→ **Exercise**:
Give back the whole listing exactly as written, leaving out each picture.

%%

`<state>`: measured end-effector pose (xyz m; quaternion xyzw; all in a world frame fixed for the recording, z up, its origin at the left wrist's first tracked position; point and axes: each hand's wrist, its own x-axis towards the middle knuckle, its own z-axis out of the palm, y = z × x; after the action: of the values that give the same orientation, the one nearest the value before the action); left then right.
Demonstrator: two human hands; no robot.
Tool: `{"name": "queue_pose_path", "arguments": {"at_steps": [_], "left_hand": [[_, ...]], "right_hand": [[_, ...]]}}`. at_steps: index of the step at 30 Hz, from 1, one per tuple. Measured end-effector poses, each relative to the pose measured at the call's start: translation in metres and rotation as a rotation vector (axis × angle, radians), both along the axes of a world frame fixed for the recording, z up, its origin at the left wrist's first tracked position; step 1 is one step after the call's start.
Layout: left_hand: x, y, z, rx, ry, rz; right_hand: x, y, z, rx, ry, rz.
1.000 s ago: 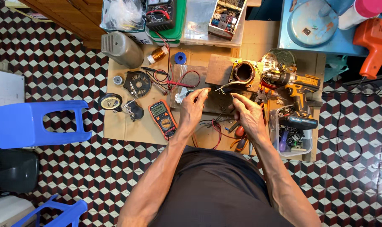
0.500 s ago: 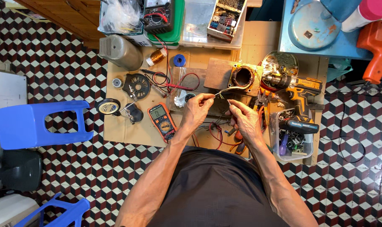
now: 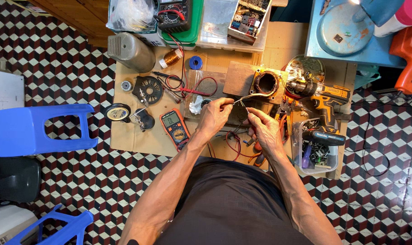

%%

→ **Expected output**:
`<state>`: measured end-effector pose (xyz m; quaternion xyzw; all in a world frame fixed for the recording, z up, its origin at the left wrist's first tracked position; point and axes: each hand's wrist, its own x-axis towards the middle knuckle, its own z-axis out of the palm, y = z × x; after the action: of the values that give the same orientation, the one nearest the value before the action); left then right.
Demonstrator: two human hands; no robot.
Tool: `{"name": "queue_pose_path", "arguments": {"at_steps": [_], "left_hand": [[_, ...]], "right_hand": [[_, ...]]}}`. at_steps: index of the step at 30 Hz, from 1, one per tuple. Measured end-effector poses, each relative to the pose measured at the call's start: translation in metres and rotation as a rotation vector (axis × angle, radians), both along the axes of a world frame fixed for the recording, z up, its origin at the left wrist's first tracked position; step 1 is one step after the call's start.
Layout: left_hand: x, y, z, rx, ry, rz; right_hand: x, y, z, rx, ry, rz.
1.000 s ago: 
0.500 s ago: 
now: 

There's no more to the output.